TASK INSTRUCTIONS: Line by line, set down all the data below exactly, omitting any picture.

※

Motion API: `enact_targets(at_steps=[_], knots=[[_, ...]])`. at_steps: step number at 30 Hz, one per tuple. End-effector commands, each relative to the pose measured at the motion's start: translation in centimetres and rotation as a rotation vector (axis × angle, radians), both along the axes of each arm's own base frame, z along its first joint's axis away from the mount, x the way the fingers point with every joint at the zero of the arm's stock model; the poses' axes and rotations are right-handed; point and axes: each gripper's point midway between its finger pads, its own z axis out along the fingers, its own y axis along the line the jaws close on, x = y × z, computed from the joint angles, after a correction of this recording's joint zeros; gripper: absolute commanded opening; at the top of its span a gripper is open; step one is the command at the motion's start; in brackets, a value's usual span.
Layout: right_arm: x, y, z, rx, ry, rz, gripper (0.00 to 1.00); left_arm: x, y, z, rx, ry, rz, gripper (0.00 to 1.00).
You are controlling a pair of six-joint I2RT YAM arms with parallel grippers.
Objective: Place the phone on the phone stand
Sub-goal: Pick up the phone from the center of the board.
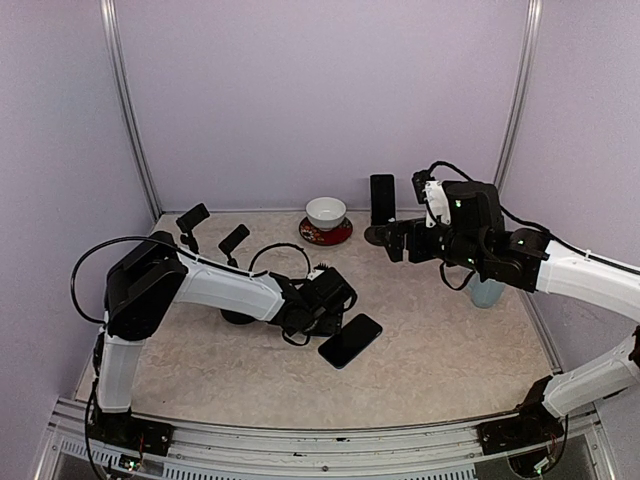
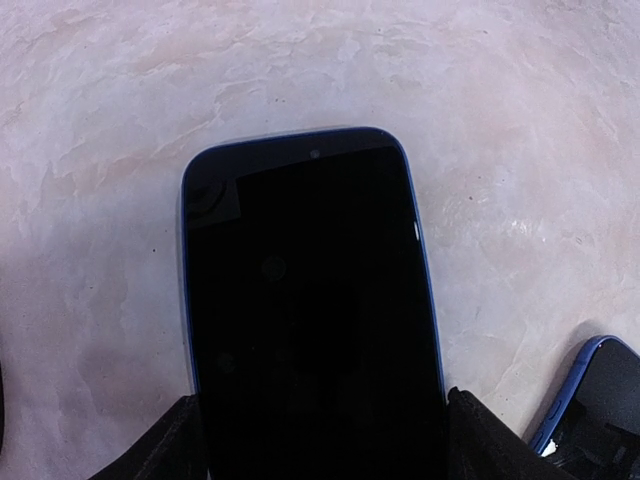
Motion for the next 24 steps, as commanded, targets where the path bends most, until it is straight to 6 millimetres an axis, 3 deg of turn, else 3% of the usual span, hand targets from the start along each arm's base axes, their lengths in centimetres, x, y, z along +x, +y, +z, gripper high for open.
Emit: enact_targets(at_steps=[1, 8, 17, 24], knots=[[0.2, 0.4, 1.8, 0.042, -0.02, 0.019, 1.0, -0.5, 1.3, -0.6, 0.036, -0.003, -0.026, 0.61], [-0.1, 1.8, 0.8, 0.078, 0.023, 0.07, 1.0, 0.2, 0.7, 3.2, 0.024, -0.146, -0.043, 0.61], [-0.3, 3.1, -2.2, 0.094, 0.096, 0.113, 1.0, -0.1, 0.5, 5.1, 0.006, -0.221, -0.054, 0.61], [-0.7, 4.2, -2.8, 0.112, 0.107, 0.173, 1.0, -0.9, -0.6, 6.8, -0.029, -0.261, -0.099, 0.62]])
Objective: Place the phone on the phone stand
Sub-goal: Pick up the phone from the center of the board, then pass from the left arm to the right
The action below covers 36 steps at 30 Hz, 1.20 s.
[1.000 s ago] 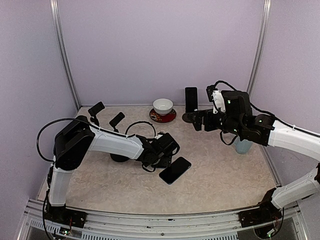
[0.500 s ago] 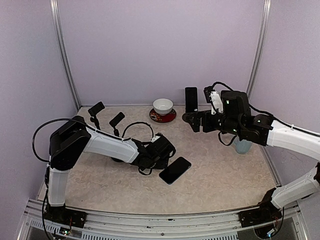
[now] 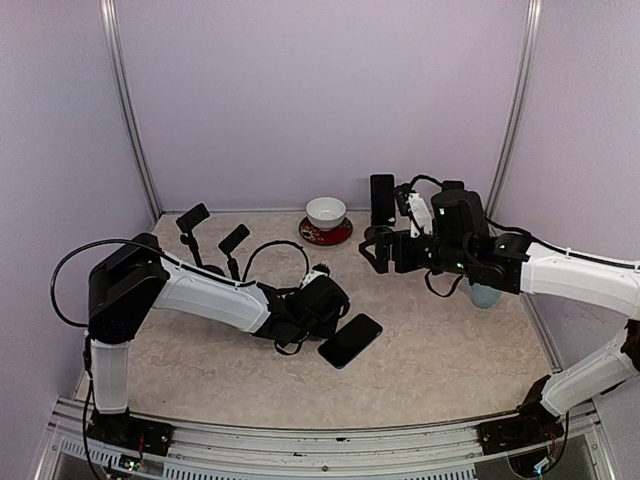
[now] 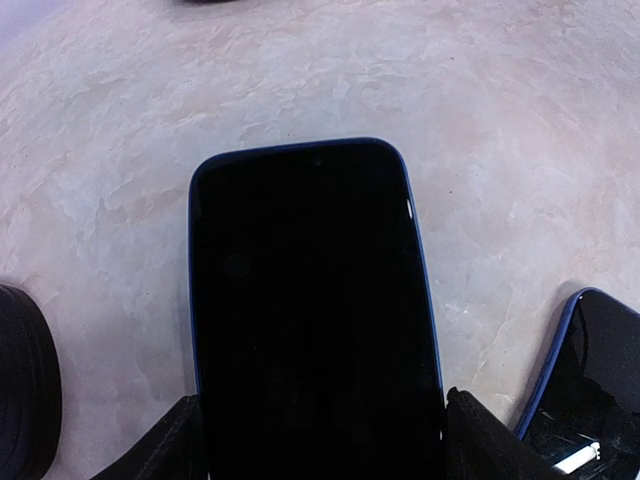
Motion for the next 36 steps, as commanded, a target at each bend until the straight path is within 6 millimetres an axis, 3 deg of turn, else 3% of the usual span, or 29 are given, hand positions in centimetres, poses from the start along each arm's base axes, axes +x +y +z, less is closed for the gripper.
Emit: enact_targets(at_steps=[1, 16, 27, 36], knots=[[-0.1, 0.9, 0.1, 0.044, -0.002, 0.048, 1.0, 0.2, -1.6, 4.8, -0.084, -0.113, -0.025, 0.62], [-1.2, 1.2, -0.4, 0.169, 0.066, 0.158, 1.0, -2.4, -2.9, 9.4, -0.15, -0.228, -0.097, 0.62], [-2.1, 3.0, -1.7, 0.26, 0.171, 0.252, 0.96, -4.9, -4.3, 12.4, -0.153, -0.341, -0.162, 0.62], [-2.2, 3.2, -2.0, 0.284, 0.192, 0.264, 0.96, -7.0, -5.1, 15.1, -0.21, -0.418, -0.215, 0.62]])
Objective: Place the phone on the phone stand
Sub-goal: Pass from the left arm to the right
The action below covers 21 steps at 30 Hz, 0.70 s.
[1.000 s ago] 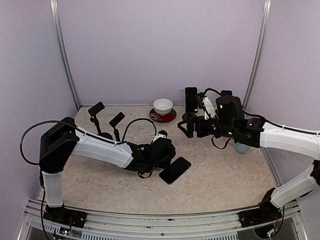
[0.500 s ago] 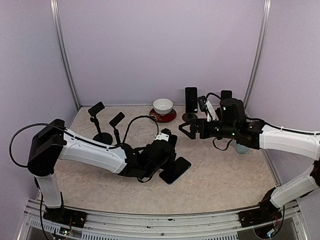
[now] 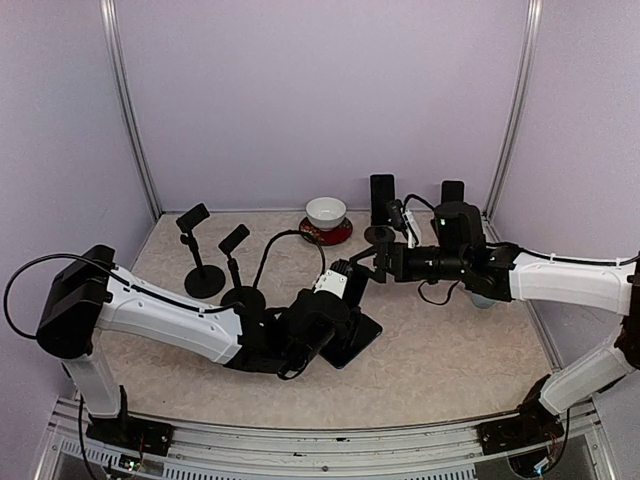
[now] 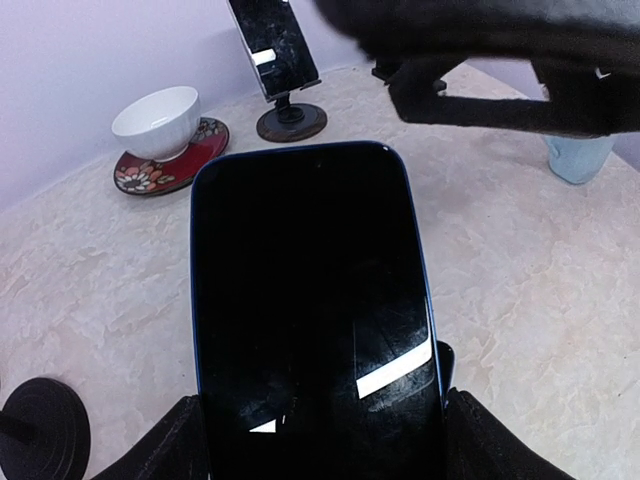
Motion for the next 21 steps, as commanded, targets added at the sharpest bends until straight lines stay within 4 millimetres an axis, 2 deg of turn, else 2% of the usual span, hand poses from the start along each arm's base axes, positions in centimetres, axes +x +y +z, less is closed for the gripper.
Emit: enact_targets(at_steps=[1, 14, 21], knots=[[0.1, 0.2, 0.4, 0.042, 0.005, 0.016, 0.95, -0.7, -0.4, 4.8, -0.117, -0.094, -0.012, 0.62], [-0.4, 1.5, 0.5, 0.114, 0.046, 0.085, 0.91, -2.1, -1.3, 6.1, -0.141, -0.131, -0.061, 0.61], [-1.0, 2.3, 0.8, 0.165, 0.072, 0.139, 0.84, -2.3, -1.6, 6.2, -0.143, -0.133, -0.07, 0.62]])
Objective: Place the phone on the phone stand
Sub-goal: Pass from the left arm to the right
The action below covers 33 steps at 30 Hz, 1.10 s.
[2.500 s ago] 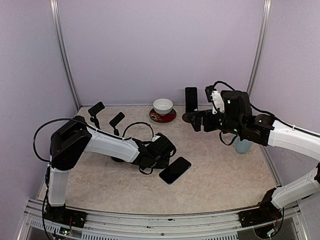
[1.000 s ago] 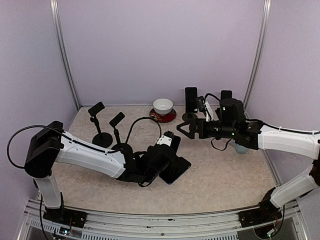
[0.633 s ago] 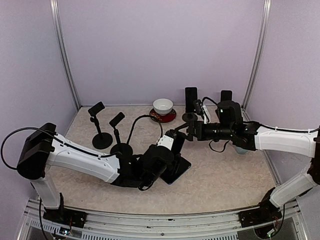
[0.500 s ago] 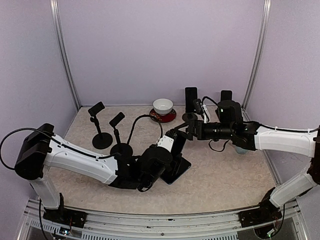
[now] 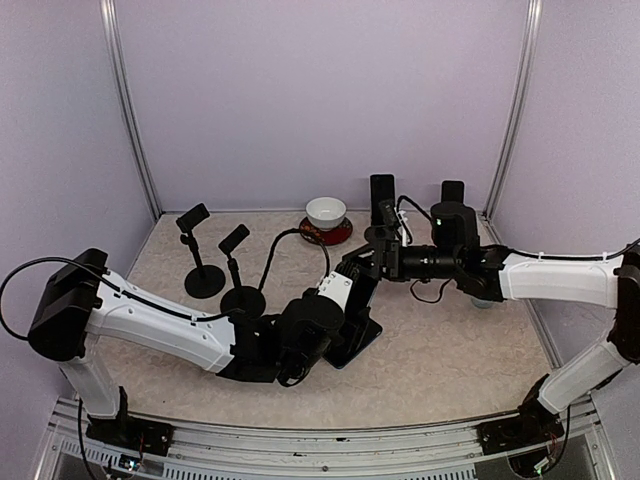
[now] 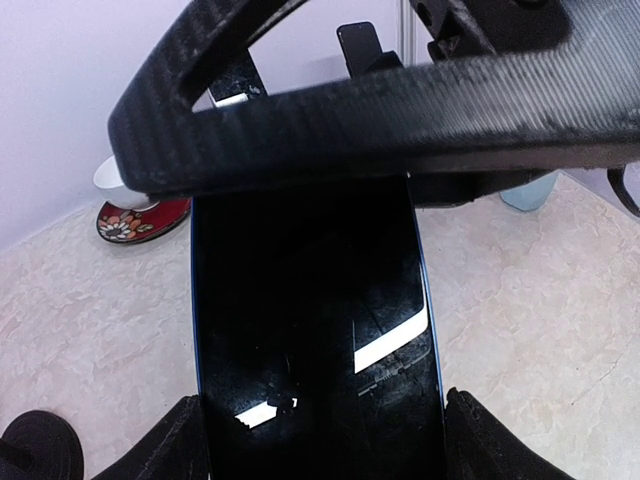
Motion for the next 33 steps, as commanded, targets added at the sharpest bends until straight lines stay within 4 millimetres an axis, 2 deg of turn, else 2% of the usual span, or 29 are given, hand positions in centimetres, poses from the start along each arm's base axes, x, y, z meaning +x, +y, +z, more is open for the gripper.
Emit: enact_targets(at_steps=[1, 14, 33], knots=[[-0.4, 0.4, 0.1, 0.049, 0.018, 0.041, 0.82, -0.1, -0.1, 3.2, -0.087, -0.041, 0.009, 0.61], [-0.4, 1.0, -0.6, 0.06, 0.047, 0.065, 0.71, -0.2, -0.2, 3.4, -0.093, -0.04, 0.004, 0.62], [-0.1, 1.4, -0.9, 0.072, 0.07, 0.07, 0.73, -0.7, -0.4, 3.9, -0.107, -0.046, -0.008, 0.61]])
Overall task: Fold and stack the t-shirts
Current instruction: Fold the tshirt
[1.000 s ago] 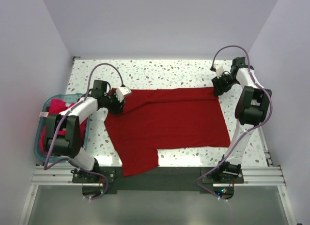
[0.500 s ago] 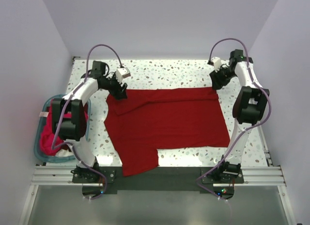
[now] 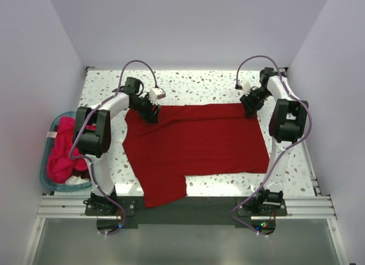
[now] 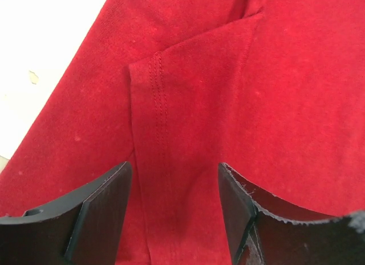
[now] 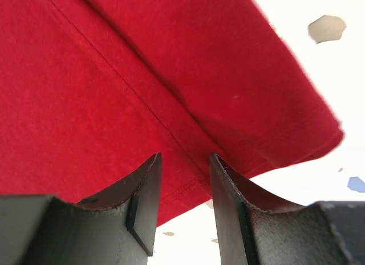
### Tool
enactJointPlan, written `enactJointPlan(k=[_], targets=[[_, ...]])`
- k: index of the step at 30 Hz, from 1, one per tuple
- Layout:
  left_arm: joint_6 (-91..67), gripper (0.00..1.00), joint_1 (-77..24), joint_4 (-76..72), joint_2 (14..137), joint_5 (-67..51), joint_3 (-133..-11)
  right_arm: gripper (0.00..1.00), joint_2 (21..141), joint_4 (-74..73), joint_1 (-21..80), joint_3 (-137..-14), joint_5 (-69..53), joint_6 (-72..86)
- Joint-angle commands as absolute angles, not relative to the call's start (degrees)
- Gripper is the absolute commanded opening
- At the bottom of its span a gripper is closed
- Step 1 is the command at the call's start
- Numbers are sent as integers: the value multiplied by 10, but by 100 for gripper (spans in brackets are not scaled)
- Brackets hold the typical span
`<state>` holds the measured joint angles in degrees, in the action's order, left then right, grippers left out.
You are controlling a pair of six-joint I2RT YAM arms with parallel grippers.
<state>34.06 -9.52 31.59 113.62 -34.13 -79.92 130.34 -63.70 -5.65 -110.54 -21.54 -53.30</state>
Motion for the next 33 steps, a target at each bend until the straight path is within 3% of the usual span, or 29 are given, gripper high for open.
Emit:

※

OUTPUT BELOW:
Motion API: `enact_targets(at_steps=[_], knots=[[_, ...]])`. at_steps: step number at 30 Hz, one per tuple. End-effector commands, each relative to the pose measured at the motion's start: translation in centimetres and rotation as a rotation vector (axis × angle, radians), both along the axes of each arm's own base frame, z along its first joint's axis away from the mount, x the way the fingers point with every joint at the zero of the arm's stock model; the poses' axes and rotations are right-handed; point and axes: each gripper's point midway between its finger pads, its own z axis out along the fingers, its own y axis along the line the jaws close on, x = y × z, computed from the joint angles, after a correction of this recording's joint zeros; gripper: absolute commanded opening; at the top of its span a gripper is open; step one is the command at the motion's start; in brackets, a value's usual span.
Layout: right_arm: x, y, z, rx, ry, rz, gripper (0.00 to 1.00); left_arm: x, y, z, rx, ry, rz, gripper (0.00 to 1.00).
You are controlling a pair of six-joint I2RT YAM arms with parallel grippers.
Objective: Place the phone on the phone stand
Sub-goal: Pick up the phone from the center of the board.
Motion for the next 24 steps, as commanded, targets where the path bends most, until it is straight to 6 millimetres an axis, 3 deg of turn, else 3% of the usual span, hand targets from the start along each arm's base axes, their lengths in centimetres, x, y, z along +x, +y, +z, gripper high for open.
Emit: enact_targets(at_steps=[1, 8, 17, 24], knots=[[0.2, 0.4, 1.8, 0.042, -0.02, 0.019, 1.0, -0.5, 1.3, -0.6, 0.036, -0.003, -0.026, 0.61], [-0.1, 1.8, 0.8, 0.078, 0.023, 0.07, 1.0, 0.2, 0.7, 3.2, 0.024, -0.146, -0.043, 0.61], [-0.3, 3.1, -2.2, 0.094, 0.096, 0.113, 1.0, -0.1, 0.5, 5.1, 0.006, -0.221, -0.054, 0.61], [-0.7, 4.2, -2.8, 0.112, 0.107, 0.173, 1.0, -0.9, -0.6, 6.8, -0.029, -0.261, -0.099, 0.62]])
Objective: Place the phone on the phone stand
Sub-goal: Pick up the phone from the center of the board, then pass from the left arm to the right
The action below covers 36 steps at 30 Hz, 1.20 s.
[1.000 s ago] 
[0.500 s ago] 
[now] 
[now] 
Motion for the next 36 steps, as commanded, a target at each bend until the straight path is within 6 millimetres an axis, 3 deg of turn, else 3% of the usual span, or 29 are given, hand positions in centimetres, poses from the start along each arm's base axes, axes +x +y +z, less is closed for the gripper.
Emit: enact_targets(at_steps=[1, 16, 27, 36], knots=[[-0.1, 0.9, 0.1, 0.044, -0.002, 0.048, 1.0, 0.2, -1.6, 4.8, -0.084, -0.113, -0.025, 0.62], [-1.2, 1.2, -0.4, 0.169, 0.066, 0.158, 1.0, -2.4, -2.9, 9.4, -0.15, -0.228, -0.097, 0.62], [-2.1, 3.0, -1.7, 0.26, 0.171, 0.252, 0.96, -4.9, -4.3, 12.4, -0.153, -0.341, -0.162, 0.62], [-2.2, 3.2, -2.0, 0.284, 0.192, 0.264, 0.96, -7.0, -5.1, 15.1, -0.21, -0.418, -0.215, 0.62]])
Objective: Place the phone on the phone stand
Sub-goal: Pass from the left arm to the right
The action below covers 21 steps at 30 Hz, 0.70 s.
[1.000 s ago] 
[0.500 s ago] 
[now] 
[now] 
Motion for the next 21 steps, as commanded, targets added at the sharpest bends until straight lines stay within 4 millimetres an axis, 2 deg of turn, else 2% of the usual span, hand poses from the start along each arm's base axes, positions in centimetres, axes +x +y +z, less is closed for the gripper.
Emit: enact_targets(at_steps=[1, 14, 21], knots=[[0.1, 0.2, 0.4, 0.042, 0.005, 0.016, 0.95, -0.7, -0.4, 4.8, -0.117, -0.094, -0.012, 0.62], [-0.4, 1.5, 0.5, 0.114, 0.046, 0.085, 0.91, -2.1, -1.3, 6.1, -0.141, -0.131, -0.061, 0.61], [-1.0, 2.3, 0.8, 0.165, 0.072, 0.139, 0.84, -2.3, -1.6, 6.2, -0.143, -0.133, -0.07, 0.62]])
Objective: Place the phone on the phone stand
Sub-goal: Pass from the left arm to the right
The action below covers 33 steps at 30 Hz, 1.10 s.
[2.500 s ago] 
[1.000 s ago] 
[0.633 s ago] 
[0.500 s ago] 
[now] 
[now] 
Motion for the next 33 steps, as commanded, targets added at the sharpest bends until straight lines stay within 4 millimetres an axis, 2 deg of turn, else 2% of the usual span, or 29 are given, hand positions in centimetres, poses from the start along each arm's base axes, x, y, z meaning +x, +y, +z, more is open for the gripper.
Emit: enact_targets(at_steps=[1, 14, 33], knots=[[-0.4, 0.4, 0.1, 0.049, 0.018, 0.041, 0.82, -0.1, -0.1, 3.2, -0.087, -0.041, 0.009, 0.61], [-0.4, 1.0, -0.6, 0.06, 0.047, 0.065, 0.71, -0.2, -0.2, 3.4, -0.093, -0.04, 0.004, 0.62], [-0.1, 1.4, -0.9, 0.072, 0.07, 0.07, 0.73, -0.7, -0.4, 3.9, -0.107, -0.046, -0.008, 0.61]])
Overall task: Fold and stack the t-shirts
Current instruction: Fold the tshirt
[1.000 s ago] 
[0.500 s ago] 
[now] 
[now] 
[now] 
### Tool
enactJointPlan, written `enactJointPlan(k=[_], targets=[[_, ...]])`
- k: index of the step at 30 Hz, from 1, one per tuple
- Layout:
  left_arm: joint_6 (-91..67), gripper (0.00..1.00), joint_1 (-77..24), joint_4 (-76..72), joint_2 (14..137), joint_5 (-67..51), joint_3 (-133..-11)
  right_arm: gripper (0.00..1.00), joint_2 (21..141), joint_4 (-74..73), joint_1 (-21..80), joint_3 (-137..-14), joint_5 (-69..53), joint_6 (-72..86)
- Joint-angle commands as absolute angles, not relative to the call's start (degrees)
- Gripper is the absolute commanded opening
- At the bottom of its span a gripper is closed
- Step 1 is the command at the call's start
- Numbers are sent as integers: the value multiplied by 10, but by 100 for gripper (spans in brackets are not scaled)
- Brackets hold the typical span
`<state>` holds the measured joint angles in degrees, in the action's order, left then right, grippers left out.
You are controlling a pair of six-joint I2RT YAM arms with parallel grippers.
<state>34.06 -9.52 31.59 113.62 -34.13 -79.92 130.34 -63.70 -5.65 -110.54 -21.54 -53.30</state>
Motion for the next 33 steps, a target at each bend until the straight path is within 3% of the usual span, or 29 are given, gripper high for open.
Emit:

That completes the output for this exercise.